One of the client’s Executives became the startup’s CEO. They hired industry experts as advisors and engaged SPD Technology as a proven IT provider to implement the project. The client’s platform allows saving drone inspection data, including object layouts, photographed by drones. After the photos are saved, the user can highlight objects in them. For example, If the photos feature solar panels, the user has the possibility to mark those that are broken. It is possible to detect objects and defects automatically by means of the AI/ML/Computer Vision module. The platform also allows generating reports.

The project’s most significant highlight is the implementation of the AI and Machine Learning capabilities. Previously, all image processing and analysis from drone inspections were performed manually. Automating this process is bound to create billion-dollar savings to companies and become a true paradigm shift in the industry. Market research has shown that no similar solutions currently exist. It has also shown the demand for this kind of functionality is very high.

The scope of our services included researching and developing from scratch several versions of the solution with a view to finding out which of them fits the project’s goals best. We have been actively involved in discussing the product vision and shaping the product. Our team was also responsible for testing, research, and the development of the Artificial Intelligence/Machine Learning functionality.

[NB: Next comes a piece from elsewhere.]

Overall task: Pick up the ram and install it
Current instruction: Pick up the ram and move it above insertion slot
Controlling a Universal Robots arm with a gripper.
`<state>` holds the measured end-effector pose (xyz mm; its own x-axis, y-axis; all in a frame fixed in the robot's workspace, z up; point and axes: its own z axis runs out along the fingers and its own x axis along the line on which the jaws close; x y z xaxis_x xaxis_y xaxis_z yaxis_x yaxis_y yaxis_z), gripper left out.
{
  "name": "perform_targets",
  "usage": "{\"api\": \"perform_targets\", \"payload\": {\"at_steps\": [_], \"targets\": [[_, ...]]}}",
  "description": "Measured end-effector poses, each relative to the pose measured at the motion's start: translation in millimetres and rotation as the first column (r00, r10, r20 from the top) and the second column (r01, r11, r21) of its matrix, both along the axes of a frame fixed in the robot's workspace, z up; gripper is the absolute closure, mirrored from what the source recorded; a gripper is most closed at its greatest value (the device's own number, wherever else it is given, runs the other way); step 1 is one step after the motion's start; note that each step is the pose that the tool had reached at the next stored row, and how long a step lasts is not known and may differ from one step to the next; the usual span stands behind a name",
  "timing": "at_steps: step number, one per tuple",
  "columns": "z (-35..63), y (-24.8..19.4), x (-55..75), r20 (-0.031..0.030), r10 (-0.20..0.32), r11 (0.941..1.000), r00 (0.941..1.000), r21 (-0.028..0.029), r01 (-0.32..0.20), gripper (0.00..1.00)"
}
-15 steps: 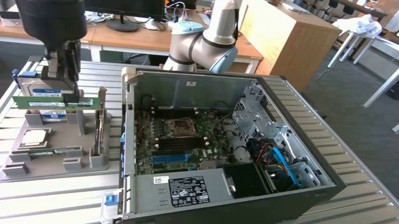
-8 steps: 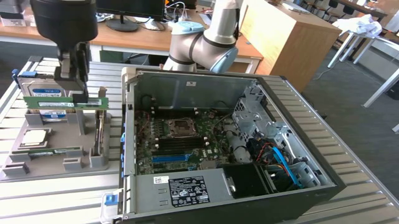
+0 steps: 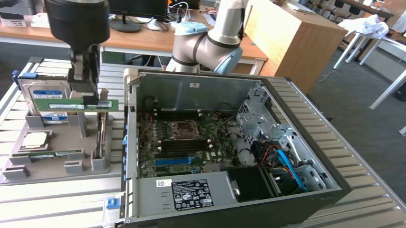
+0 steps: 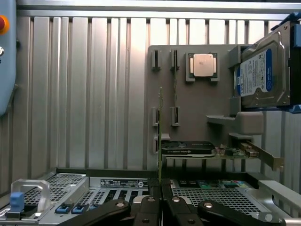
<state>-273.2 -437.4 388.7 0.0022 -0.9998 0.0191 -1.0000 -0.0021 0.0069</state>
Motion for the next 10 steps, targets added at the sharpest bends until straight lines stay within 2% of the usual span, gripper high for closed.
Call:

Currently, the platform is focused on solar panels and power lines. Since the platform works with images, it is possible to cover any industry that can benefit from this. For example, it could be Healthcare, as the platform could be able to detect certain objects on x-ray shots, as well as learn and improve its performance based on datasets, or, the work safety industry, where AI can detect which of the construction workers are not wearing helmets on a construction site. The array of the interested industries is likely to grow in the future, as we already have working prototypes of the solutions for security cameras and waste sorting.

Solution

During the development process, the number of experts involved with the project varied in accordance with the project demands. The project has undergone multiple iterations. The most recent iteration started in October of 2020 and it focuses on the monitoring of the condition of solar panels and power lines.

We started with a project team composed of an AI/ML expert, a back-end developer, a front-end developer, a delivery manager, and a project manager (who has also of late been acting as the product manager).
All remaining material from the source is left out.